[Recorded data]
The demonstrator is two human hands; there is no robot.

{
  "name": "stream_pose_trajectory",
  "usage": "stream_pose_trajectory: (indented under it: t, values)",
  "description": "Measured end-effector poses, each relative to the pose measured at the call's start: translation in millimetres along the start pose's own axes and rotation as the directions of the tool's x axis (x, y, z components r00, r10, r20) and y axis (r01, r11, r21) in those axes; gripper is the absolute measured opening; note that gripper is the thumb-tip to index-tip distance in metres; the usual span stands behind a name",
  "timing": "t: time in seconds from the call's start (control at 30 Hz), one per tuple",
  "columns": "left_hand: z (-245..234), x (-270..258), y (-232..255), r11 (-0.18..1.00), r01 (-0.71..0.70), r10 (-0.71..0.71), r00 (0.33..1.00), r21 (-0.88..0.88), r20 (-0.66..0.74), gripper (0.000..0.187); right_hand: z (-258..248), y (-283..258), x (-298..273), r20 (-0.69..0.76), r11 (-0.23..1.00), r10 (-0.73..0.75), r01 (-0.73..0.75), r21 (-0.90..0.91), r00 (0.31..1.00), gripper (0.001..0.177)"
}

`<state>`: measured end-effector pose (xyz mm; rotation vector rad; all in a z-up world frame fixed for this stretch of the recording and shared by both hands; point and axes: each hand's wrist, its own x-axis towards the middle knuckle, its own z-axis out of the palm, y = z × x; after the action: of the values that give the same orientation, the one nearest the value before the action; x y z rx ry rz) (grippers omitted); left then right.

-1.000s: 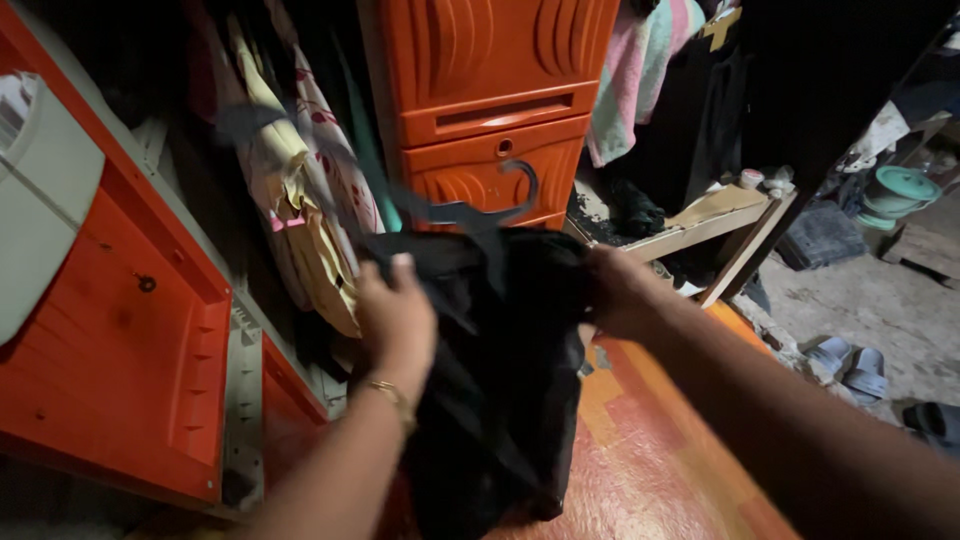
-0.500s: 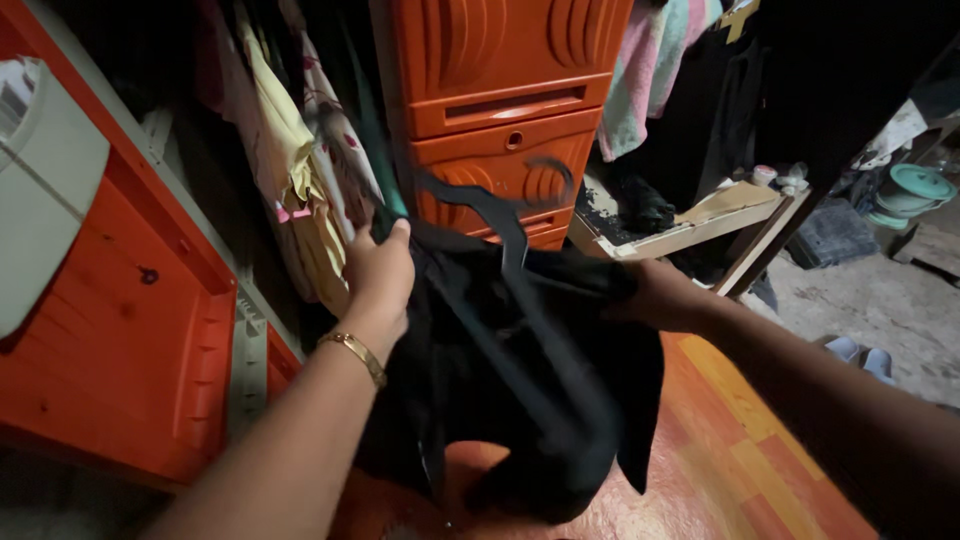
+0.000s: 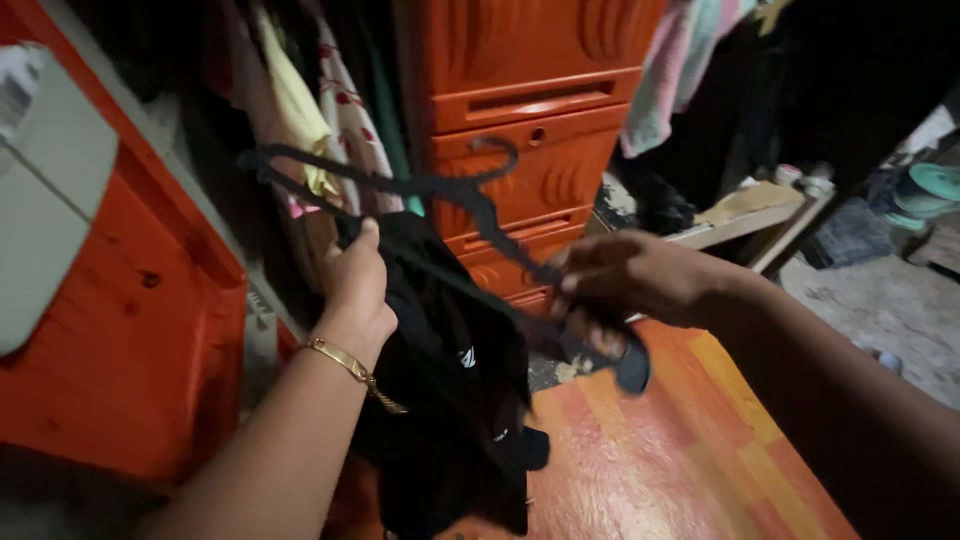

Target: The person folds a pink garment and places it into a black backpack. They then retrieve a white shirt from a drawer, fold it, and place it in the backpack. Finally, they take a black shirt from a wardrobe, fold it, and add it to the backpack.

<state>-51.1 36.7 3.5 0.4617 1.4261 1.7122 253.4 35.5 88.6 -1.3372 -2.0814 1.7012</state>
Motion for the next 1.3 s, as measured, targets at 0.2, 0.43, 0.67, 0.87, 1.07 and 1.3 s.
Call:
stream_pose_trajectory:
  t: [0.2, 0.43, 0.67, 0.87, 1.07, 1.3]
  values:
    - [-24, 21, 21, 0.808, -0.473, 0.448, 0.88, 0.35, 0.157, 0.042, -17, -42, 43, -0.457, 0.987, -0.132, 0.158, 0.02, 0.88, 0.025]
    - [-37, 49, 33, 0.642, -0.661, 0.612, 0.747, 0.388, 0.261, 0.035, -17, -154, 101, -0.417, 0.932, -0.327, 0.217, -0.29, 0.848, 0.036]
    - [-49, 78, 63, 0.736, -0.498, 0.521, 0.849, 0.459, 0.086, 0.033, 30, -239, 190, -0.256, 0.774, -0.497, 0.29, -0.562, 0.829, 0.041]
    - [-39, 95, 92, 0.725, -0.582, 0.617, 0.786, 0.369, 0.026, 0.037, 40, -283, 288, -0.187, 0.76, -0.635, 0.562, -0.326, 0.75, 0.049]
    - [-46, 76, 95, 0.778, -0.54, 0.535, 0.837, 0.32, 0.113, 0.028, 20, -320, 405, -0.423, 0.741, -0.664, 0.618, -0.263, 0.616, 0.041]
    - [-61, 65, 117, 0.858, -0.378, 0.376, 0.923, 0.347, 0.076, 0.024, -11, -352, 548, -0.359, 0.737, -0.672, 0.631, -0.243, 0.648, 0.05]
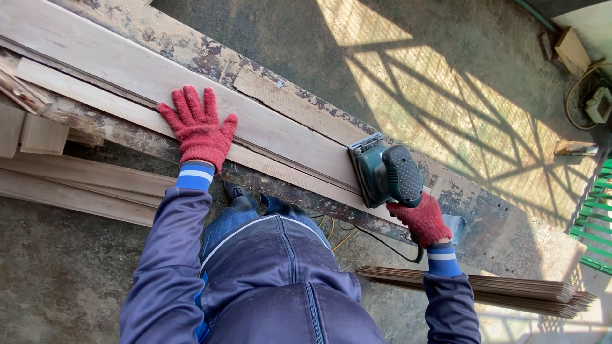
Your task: Sanding wooden boards using an orbital sander and manual sandpaper.
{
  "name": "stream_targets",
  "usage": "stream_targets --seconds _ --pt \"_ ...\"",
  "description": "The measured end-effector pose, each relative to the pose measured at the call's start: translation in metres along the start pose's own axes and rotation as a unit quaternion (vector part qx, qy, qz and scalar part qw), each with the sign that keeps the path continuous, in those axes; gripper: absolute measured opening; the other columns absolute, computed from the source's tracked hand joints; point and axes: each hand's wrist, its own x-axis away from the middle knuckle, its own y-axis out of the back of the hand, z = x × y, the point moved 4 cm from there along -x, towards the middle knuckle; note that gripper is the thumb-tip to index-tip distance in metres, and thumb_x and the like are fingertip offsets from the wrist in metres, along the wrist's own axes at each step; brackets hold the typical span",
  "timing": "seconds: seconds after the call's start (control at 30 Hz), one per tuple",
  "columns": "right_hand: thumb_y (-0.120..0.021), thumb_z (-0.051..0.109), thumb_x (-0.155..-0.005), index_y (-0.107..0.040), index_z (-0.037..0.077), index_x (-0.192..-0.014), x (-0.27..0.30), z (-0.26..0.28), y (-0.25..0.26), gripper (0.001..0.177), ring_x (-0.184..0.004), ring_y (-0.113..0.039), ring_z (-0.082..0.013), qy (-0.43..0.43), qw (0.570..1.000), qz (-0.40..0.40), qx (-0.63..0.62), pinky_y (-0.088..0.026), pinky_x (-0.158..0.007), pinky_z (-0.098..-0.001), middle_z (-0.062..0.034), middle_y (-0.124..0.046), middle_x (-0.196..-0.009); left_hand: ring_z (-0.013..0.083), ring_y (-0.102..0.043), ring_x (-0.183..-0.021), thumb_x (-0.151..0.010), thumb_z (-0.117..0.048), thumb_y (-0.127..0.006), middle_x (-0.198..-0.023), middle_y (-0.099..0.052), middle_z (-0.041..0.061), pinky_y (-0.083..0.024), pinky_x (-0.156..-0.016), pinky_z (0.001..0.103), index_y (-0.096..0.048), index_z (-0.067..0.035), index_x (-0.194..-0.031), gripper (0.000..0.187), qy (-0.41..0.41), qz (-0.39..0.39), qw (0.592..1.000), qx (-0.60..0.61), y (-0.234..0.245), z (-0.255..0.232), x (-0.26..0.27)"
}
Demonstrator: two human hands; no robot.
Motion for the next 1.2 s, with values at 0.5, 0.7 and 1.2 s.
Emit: stream_targets --seconds 0.5,0.7,1.2 --pt "-0.067 0.070 -0.076 -0.072 0.015 -0.101 -0.004 0.044 -0.049 0.061 -0.073 -0.072 -0.0224 0.269 0.958 -0.029 0.090 -0.056 -0.063 -0.0334 -0.0065 -0.078 -0.096 0.0569 0.006 -0.155 -0.103 -0.064 -0.033 -0.169 -0.005 0.040 0.016 -0.112 0.077 -0.022 0.002 -0.168 0.093 -0.103 -0.099 0.986 0.089 -0.032 0.012 -0.015" --pt "-0.066 0.060 -0.083 -0.070 0.014 -0.108 0.008 0.082 -0.066 0.052 -0.079 -0.074 -0.0307 0.335 0.938 -0.011 0.083 -0.057 -0.071 -0.0412 -0.0096 -0.078 -0.097 0.0629 -0.004 -0.152 -0.103 -0.060 -0.038 -0.166 -0.010 0.046 0.012 -0.111 0.079 -0.025 0.008 -0.166 0.094 -0.099 -0.096 0.987 0.077 -0.029 0.014 -0.019" --pt "-0.074 0.054 -0.075 -0.067 0.019 -0.115 -0.039 -0.077 0.015 0.054 -0.085 -0.076 -0.0289 0.287 0.951 0.033 0.113 -0.057 -0.068 -0.0401 -0.0056 -0.079 -0.101 0.0647 -0.009 -0.147 -0.074 -0.086 -0.055 -0.161 -0.012 0.049 -0.003 -0.116 0.070 -0.018 0.021 -0.159 0.142 0.046 -0.039 0.997 0.050 -0.012 -0.065 0.012"
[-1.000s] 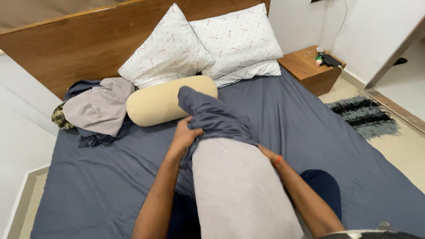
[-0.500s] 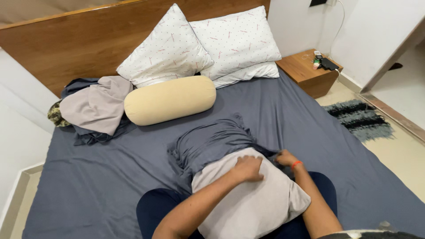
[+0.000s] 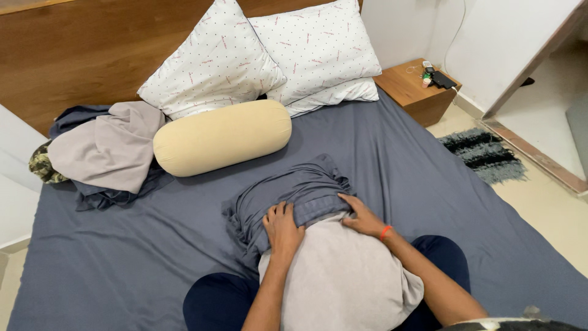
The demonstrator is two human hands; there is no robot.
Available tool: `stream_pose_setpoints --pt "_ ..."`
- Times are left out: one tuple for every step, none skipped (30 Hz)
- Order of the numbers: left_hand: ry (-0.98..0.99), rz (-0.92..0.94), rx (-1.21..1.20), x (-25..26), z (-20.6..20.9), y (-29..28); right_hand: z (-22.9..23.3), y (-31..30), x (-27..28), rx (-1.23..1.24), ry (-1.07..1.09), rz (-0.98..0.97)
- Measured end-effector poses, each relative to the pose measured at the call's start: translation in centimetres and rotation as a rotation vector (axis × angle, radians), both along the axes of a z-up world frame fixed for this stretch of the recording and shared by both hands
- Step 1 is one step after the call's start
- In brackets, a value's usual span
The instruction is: The person sits on a bed and puts a gray pillowcase onto a rectangular pillow, smoothing and adjusting the fabric. The person then picks up a cylindrical bolster pillow and begins to slide a patterned pillowcase onto it.
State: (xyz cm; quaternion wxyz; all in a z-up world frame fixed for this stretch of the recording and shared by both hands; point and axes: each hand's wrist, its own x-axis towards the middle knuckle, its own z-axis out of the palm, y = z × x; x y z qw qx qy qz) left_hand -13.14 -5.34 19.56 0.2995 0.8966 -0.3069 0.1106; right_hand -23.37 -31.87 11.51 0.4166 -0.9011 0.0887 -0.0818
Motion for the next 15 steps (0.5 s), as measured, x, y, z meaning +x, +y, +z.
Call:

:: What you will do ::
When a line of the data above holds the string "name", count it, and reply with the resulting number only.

:: Your response ::
3